The company said that holders validly tendering their notes and delivering consents by the now-expired consent deadline would receive total consideration of $1,000 per note (including a $10 per note consent payment), plus accrued and unpaid interest on the principal amount up to, but not including, the payment date.

Holders validly tendering their notes and delivering consents after expiration of the consent deadline would receive only the tender offer consideration of $990 per note, but no consent payment, and would also receive accrued interest.

EaglePicher said it planned to finance the tender offer and consent solicitation with the proceeds of a Rule 144A offering of approximately $220 million aggregate principal amount of new senior unsecured notes, together with other available funds. High yield syndicate sources reported on July 23 that EaglePicher had sold an upsized $250 million offering of new 9¼% senior notes due 2013.

Additionally, the company said it was negotiating a new senior secured credit facility of approximately $275 million to replace its current credit facility, which provided for an original term loan of $75 million, as amended, and a $220 million revolving facility.

EaglePicher said its obligation to accept for purchase and to pay for the notes in the tender offer would be conditioned upon, among other things, the receipt by the company in the tender offer of at least a majority of the aggregate principal amount of the outstanding notes by the expiration date (and those notes being not validly withdrawn), as well as the now-fulfilled condition of receipt of validly tendered consents from holders of a majority in principal amount of the outstanding notes by the consent deadline.

It would also be conditioned upon the receipt by the company of net proceeds from the planned offering of senior unsecured notes or other financing on acceptable terms in a sufficient aggregate amount to pay for the tender offer and consent solicitation and related expenses, which has since been accomplished, and on the completion of EaglePicher's new senior secured credit facility.

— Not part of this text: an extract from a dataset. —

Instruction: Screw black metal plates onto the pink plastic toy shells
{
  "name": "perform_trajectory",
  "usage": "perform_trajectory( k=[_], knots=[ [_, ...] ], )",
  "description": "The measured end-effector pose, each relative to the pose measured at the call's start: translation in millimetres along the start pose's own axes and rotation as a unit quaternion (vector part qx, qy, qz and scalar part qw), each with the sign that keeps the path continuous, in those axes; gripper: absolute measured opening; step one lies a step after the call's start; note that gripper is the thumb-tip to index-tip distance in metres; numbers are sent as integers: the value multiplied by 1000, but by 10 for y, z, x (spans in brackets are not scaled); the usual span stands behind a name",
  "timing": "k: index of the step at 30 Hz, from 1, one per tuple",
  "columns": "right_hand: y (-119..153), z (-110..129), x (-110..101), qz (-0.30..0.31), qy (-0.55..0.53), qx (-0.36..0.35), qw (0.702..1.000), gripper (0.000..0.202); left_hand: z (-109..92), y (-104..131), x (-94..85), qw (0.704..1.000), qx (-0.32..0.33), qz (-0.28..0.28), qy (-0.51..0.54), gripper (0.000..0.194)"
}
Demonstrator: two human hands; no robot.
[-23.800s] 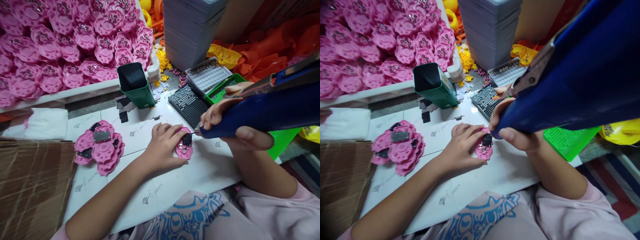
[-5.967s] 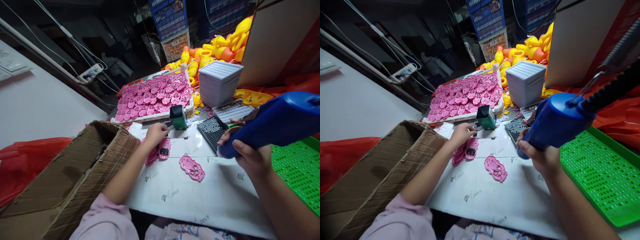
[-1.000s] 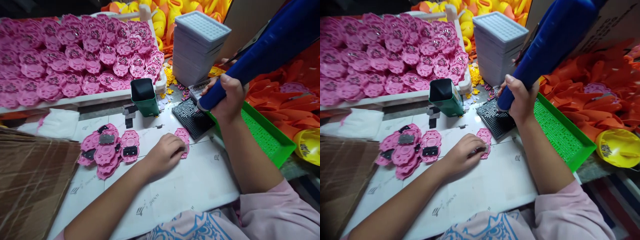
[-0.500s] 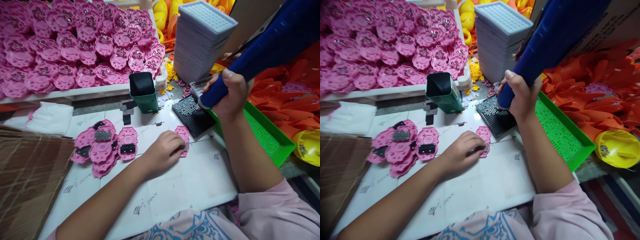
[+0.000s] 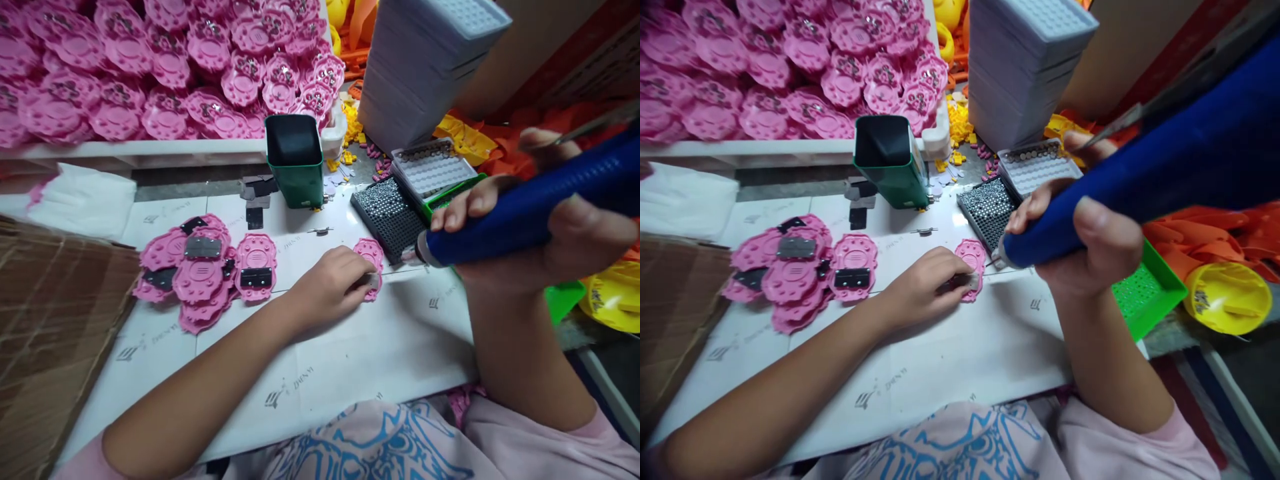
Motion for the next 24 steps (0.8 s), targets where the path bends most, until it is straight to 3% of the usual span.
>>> perform_trajectory(
  k=[3,7,18,24],
  knots=[
    [143,-51,-56,34,1,34,999,41,5,-1,10,1000,0,4,-4,10],
    [199,-126,-141,23,41,64,997,42,8,1,29,1000,0,10,-12,10],
    [187,-146,-57,-2,62,60,996,41,-8,-4,23,1000,7,11,-13,10],
    [183,-174,-104,24,61,68,996,40,-13,0,31,1000,12,9,-14,10]
  ],
)
Point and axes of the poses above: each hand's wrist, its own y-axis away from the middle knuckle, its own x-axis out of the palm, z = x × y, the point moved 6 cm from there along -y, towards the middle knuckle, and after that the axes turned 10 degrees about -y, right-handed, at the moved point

UBS Securities, LLC is the dealer manager for the tender offer and consent solicitation (call collect at 203 719-4210); D.F. King & Co., is the information agent (call 800 697-6975).

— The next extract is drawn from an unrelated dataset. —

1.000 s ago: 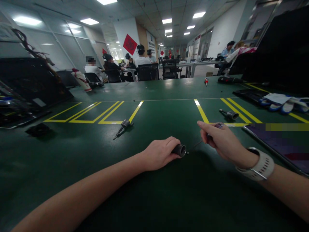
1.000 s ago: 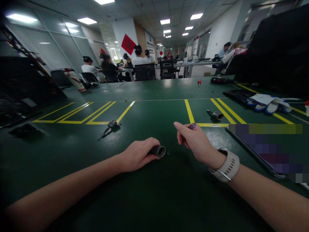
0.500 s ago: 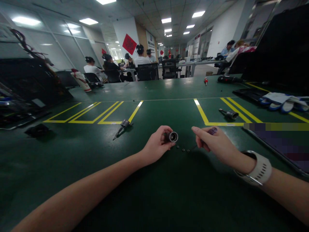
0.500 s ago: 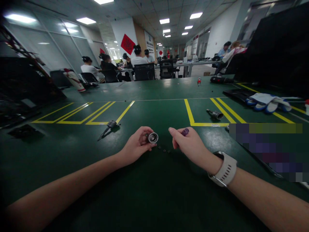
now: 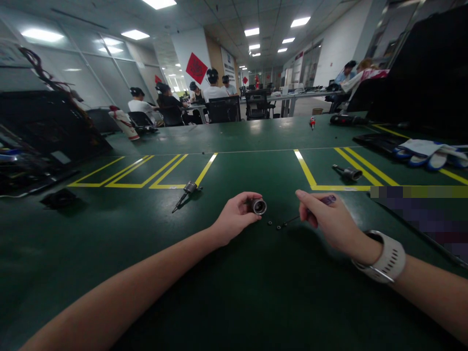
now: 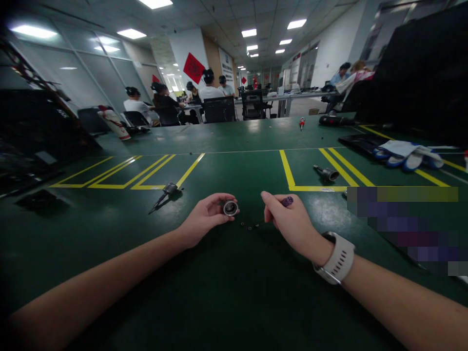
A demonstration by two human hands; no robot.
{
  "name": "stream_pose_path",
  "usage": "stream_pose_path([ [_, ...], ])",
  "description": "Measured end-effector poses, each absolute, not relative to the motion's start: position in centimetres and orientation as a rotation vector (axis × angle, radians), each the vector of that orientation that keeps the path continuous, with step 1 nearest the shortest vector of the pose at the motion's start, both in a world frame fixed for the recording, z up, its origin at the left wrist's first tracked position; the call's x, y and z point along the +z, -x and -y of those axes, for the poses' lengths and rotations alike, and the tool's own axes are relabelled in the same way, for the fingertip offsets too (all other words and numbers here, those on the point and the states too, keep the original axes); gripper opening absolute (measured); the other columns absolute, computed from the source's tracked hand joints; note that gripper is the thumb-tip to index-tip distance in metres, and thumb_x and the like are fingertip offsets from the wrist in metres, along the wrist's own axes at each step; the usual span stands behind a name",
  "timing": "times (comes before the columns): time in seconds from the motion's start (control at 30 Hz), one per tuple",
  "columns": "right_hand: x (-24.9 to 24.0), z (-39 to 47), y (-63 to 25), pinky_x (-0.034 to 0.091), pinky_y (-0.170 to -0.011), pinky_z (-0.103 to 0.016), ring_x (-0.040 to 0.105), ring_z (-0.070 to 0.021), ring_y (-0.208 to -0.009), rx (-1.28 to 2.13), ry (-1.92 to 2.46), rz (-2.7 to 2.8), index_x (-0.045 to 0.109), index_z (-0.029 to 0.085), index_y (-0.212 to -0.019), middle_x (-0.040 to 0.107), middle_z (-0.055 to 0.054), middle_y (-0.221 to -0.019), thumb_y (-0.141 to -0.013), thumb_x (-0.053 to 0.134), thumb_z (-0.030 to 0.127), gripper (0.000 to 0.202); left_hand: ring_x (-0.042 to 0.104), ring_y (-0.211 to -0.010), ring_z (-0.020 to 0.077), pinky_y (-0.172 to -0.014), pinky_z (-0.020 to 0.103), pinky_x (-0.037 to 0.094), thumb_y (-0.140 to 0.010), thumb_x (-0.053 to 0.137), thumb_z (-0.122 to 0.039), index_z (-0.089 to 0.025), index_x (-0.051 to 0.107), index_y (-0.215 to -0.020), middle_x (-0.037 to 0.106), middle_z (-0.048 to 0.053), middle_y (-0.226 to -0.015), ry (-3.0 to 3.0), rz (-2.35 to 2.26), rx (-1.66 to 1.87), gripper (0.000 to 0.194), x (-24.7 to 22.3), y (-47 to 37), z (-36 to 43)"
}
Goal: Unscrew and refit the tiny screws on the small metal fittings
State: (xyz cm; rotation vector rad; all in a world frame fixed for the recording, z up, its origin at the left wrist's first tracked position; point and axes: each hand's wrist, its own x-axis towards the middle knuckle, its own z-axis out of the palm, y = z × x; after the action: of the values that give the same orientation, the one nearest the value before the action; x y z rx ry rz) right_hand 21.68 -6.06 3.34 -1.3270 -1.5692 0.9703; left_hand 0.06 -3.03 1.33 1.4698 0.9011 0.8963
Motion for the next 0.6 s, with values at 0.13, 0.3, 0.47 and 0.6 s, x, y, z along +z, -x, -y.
stream_pose_path([
  [0.13,3.13,6.02,-21.79,0.031,-0.042,-0.025,0.04,-0.0108,-0.043,0.959,1.28,1.524,0.054,0.02,-0.05,0.044,0.003,-0.045,-0.085,0.046,0.052,0.048,0.061,-0.101,0.0204,-0.089,0.042,0.049,-0.069,0.061,-0.002,-0.015,0.052,-0.107,0.058,0.009,-0.113,-1.42,-0.909,0.921,0.041,1.48,-0.12,3.13],
  [0.3,3.2,6.08,-21.58,0.03,-0.042,-0.025,0.039,-0.0107,-0.041,0.992,1.274,1.517,0.054,0.02,-0.05,0.043,0.003,-0.043,-0.085,0.046,0.052,0.049,0.062,-0.098,0.0195,-0.089,0.042,0.049,-0.068,0.062,-0.002,-0.016,0.052,-0.105,0.058,0.008,-0.111,-1.403,-0.903,0.912,0.041,1.77,-0.4,3.57],
  [0.47,3.21,5.93,-21.58,0.028,-0.042,-0.025,0.038,-0.0108,-0.041,0.985,1.279,1.537,0.053,0.02,-0.049,0.043,0.003,-0.043,-0.085,0.046,0.053,0.049,0.061,-0.1,0.0203,-0.09,0.044,0.049,-0.069,0.061,-0.001,-0.016,0.051,-0.106,0.058,0.009,-0.113,-1.416,-0.905,0.888,0.042,1.84,-0.46,3.75],
  [0.6,3.21,5.98,-21.67,0.027,-0.042,-0.025,0.038,-0.0106,-0.041,1.019,1.245,1.54,0.052,0.02,-0.048,0.042,0.004,-0.044,-0.085,0.047,0.051,0.049,0.061,-0.1,0.0196,-0.091,0.043,0.049,-0.069,0.061,-0.001,-0.016,0.051,-0.107,0.057,0.01,-0.114,-1.416,-0.898,0.873,0.042,1.65,-0.2,3.49],
])
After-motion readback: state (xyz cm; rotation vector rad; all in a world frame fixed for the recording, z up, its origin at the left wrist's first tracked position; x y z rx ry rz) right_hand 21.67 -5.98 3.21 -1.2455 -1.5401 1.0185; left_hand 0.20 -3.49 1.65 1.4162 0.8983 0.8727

Sonic Automotive to redeem 11% notes with new-deal proceeds

New York, Aug. 4 - Sonic Automotive, Inc. (B2) said that it plans to offer $200 million of senior subordinated notes due 2013, with a portion of the proceeds from the new Rule 144A offering to be used to redeem in full its 11% senior subordinated notes due 2008, plus the redemption premium. Sonic issued $200 million of the notes in July 1998, but did not say how many are currently outstanding.

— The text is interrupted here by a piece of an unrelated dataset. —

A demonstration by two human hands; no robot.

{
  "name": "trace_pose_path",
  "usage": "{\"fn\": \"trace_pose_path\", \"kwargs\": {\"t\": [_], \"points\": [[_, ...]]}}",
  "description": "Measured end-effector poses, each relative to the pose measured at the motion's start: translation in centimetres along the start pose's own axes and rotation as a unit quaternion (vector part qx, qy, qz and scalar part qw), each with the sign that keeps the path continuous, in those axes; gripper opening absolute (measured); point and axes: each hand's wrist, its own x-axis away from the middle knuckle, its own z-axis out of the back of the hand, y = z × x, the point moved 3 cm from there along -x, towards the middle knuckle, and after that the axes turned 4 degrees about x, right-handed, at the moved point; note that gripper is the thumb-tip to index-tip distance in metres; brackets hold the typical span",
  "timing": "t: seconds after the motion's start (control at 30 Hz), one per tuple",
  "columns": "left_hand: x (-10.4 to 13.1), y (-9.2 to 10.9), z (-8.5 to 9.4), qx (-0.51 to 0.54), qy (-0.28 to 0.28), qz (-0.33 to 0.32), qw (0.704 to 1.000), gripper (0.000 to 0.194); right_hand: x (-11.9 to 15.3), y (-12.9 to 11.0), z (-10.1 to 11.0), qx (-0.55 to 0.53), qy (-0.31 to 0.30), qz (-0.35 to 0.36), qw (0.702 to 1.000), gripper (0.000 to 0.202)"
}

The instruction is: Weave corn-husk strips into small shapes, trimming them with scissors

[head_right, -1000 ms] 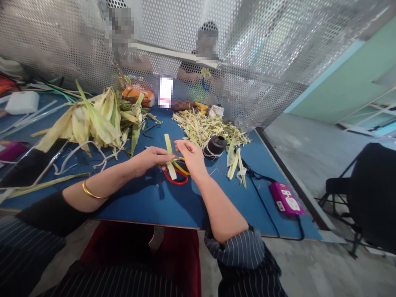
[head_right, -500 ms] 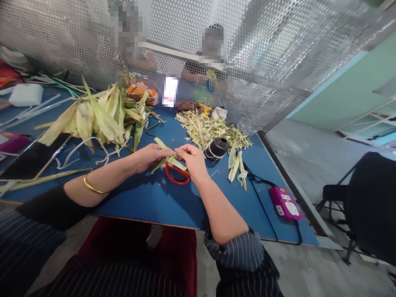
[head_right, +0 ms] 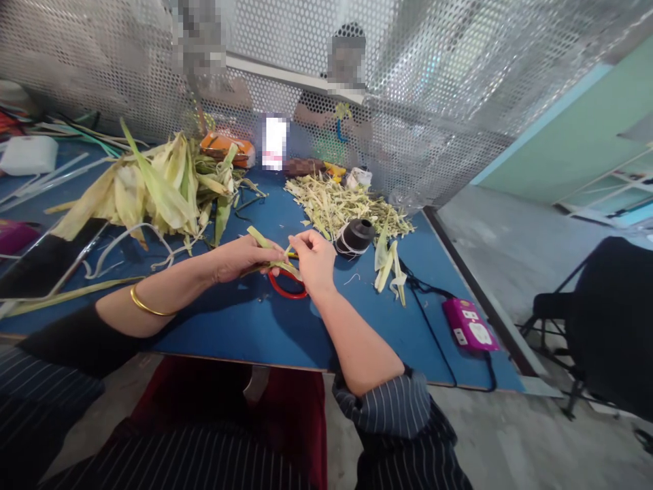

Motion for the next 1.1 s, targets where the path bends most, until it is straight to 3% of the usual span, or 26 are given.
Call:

Sonic, a Charlotte, N.C. -based owner of auto dealerships, said that new bond offering is expected to close in mid-August. Sonic said that besides the redemption of the 11% notes, it also will use proceeds from the new deal to repay a portion of the company's existing revolving credit facility, which amounts may be reborrowed for general corporate purposes, including future acquisitions.